The total net-long in soybeans, oil and meal reached a record 396,000 lots or 74 percent of the total sector long, while corn at 107,000 lots took up 20 percent. That left just 6 percent or 30,000 lots of the total exposure in the Kansas and Chicago wheat contracts. While soybeans will need continued fundamental and technical support to sustain a speculative position this elevated, wheat is a different story with plenty of room before reaching the February high at 79,000 lots or the August 2018 record of 130,000 lots.

Source: CFTC, Bloomberg & Saxo Group

The risk of food price inflation emerging again following years of stable to lower prices was highlighted in the United Nations FAO’s latest update on food prices for September. The FAO Food Price Index which tracks the change in international prices of a basket of 95 food commodities rose by 2.1% to the highest since February 2020. The year-on-year rise reached 5 percent with firming in prices of vegetables oils and cereals being the main driver. Not all sectors rose with those of sugar and meat retreating from their August levels.

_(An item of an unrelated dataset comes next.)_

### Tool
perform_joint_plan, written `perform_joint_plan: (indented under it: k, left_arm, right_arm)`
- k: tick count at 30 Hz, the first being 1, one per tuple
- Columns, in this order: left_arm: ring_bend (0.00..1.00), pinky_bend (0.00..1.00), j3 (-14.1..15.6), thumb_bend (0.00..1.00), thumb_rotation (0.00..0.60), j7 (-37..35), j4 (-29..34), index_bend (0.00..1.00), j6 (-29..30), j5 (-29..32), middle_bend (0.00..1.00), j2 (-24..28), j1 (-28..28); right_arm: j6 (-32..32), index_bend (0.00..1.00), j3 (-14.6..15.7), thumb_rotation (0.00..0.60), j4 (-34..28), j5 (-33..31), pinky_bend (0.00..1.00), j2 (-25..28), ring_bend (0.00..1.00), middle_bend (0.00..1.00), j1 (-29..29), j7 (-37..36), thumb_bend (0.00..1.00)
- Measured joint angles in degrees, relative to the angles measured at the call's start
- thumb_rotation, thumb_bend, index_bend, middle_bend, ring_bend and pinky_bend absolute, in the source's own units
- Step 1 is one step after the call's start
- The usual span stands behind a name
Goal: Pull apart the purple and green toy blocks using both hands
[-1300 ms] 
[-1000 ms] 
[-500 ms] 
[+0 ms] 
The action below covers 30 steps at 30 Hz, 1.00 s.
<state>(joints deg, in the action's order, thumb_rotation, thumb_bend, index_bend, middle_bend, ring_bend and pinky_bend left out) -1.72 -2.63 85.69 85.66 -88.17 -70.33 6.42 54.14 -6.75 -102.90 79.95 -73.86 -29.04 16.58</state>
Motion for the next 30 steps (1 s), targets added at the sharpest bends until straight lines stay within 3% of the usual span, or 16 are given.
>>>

In a separate cereal supply and demand brief they did however say that: "Global cereal markets are expected to remain adequately supplied in 2020/21 despite this month’s downward revisions to production and inventories. With trade in cereals seen expanding in 2020/21, global cereal markets continue to demonstrate their resilience amidst the challenges and uncertainty caused by COVID-19."

Source: UN FAO & Saxo Group

Bulging stocks from a continued rise in production in recent years helped keep the forward curves in a state of contango where the spot futures contract traded lower than the next. This meant that long-only investors were facing headwinds from negative roll yields.

The rally during the past quarter across the whole agriculture sector has flattened the forward curves and sharply reduced the mentioned headwind. The grains sector in particular has seen its average one-year roll move from a contango, averaging -5 to -10 percent since 2016, to backwardation for the first time since 2014 (see insert in chart below).

While supply and demand differences will always be the ultimate determining driver for prices, the removal of the contango headwind may potentially now also attract increased investment demand. ETF’s that are designed to track the performance of a basket of agriculture commodities are showing signs of breaking the downtrends which for most was established close to ten years ago.

An example being the WisdomTree Grains ETC (Ticker: AIGG:xlon and UCITS eligible) which is designed to track the Bloomberg Grains Subindex Total Return Index. As per the chart, the recent rally has triggered a breakout with the price currently trading around $3, an area that has provided support and resistance on a few occasions since 2018.